### TASK ITEM
Type out the complete listing below word for word, without its pictures.

### THE DATA
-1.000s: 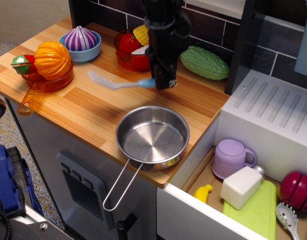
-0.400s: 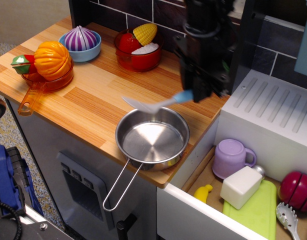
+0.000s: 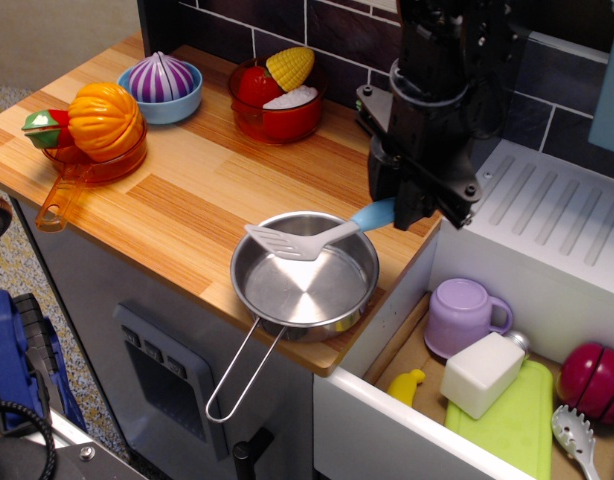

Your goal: Put spatula in pan

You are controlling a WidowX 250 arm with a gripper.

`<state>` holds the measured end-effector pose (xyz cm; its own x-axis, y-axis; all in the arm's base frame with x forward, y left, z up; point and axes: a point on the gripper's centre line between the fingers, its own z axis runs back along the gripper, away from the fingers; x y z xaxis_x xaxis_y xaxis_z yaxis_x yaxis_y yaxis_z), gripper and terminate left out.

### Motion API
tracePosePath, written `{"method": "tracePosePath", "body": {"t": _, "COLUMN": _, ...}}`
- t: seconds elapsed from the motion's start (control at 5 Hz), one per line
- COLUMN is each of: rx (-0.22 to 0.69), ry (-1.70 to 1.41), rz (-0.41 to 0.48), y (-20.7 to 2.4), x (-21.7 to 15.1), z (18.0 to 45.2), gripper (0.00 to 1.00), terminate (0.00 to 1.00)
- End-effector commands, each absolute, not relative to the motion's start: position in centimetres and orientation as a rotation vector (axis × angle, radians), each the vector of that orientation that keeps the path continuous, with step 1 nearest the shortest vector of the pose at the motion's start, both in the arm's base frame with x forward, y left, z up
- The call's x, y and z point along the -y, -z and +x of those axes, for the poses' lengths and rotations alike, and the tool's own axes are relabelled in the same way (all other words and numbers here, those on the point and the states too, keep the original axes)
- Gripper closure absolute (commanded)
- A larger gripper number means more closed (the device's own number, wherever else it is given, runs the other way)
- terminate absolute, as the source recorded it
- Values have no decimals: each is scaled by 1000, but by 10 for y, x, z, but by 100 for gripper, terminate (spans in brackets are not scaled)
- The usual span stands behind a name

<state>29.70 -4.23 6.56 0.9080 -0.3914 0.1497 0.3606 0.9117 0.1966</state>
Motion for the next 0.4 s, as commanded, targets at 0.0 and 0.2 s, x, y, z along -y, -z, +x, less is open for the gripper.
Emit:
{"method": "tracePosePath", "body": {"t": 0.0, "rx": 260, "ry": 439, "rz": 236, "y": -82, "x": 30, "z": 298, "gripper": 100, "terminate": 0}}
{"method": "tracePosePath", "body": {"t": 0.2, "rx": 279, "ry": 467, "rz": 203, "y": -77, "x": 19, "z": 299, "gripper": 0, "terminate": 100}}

### ANSWER AREA
-1.000s: 
-0.400s: 
+0.000s: 

Your goal: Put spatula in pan

You are controlling a WidowX 250 arm with a gripper.

`<state>` holds the measured end-effector pose (xyz cm; its own x-axis, y-axis; all in the arm's base frame with x forward, y left, z up; point and axes: a point on the gripper's centre line between the fingers, its own z axis runs back along the gripper, away from the fingers; x y z xaxis_x xaxis_y xaxis_z yaxis_x yaxis_y yaxis_z), gripper and terminate left out.

### Motion API
tracePosePath, written `{"method": "tracePosePath", "body": {"t": _, "COLUMN": _, ...}}`
- t: seconds elapsed from the motion's start (control at 5 Hz), one per line
- COLUMN is each of: rx (-0.22 to 0.69), ry (-1.70 to 1.41), rz (-0.41 to 0.48), y (-20.7 to 2.4), x (-21.7 to 15.1), z (18.0 to 45.2), gripper (0.00 to 1.00), terminate (0.00 to 1.00)
- End-effector commands, each absolute, not relative to the motion's start: position in centimetres and orientation as a rotation vector (axis × angle, radians), each the vector of that orientation that keeps the path continuous, with step 1 nearest the shortest vector of the pose at the motion's start, both in the arm's base frame with x forward, y left, z up
- The call's x, y and z point along the -y, -z and +x of those axes, for the poses' lengths and rotations alike, and the tool's own axes are relabelled in the same way (all other words and numbers here, those on the point and the states too, keep the original axes)
- Gripper closure absolute (commanded)
- A larger gripper number means more closed (the device's own number, wherever else it is given, runs the other way)
- terminate absolute, as the source recorded it
- Values have no decimals: each is scaled by 1000, but by 10 for y, x, z, but by 100 for gripper, terminate (spans in brackets are not scaled)
- The usual span stands behind a name

<state>29.70 -4.23 6.56 0.9080 -0.3914 0.1497 0.3606 0.9117 0.1966</state>
Motion for the next 0.4 s, as commanded, targets at 0.0 and 0.2 s, x, y, z along -y, -z, +x, less is open for the gripper.
Emit:
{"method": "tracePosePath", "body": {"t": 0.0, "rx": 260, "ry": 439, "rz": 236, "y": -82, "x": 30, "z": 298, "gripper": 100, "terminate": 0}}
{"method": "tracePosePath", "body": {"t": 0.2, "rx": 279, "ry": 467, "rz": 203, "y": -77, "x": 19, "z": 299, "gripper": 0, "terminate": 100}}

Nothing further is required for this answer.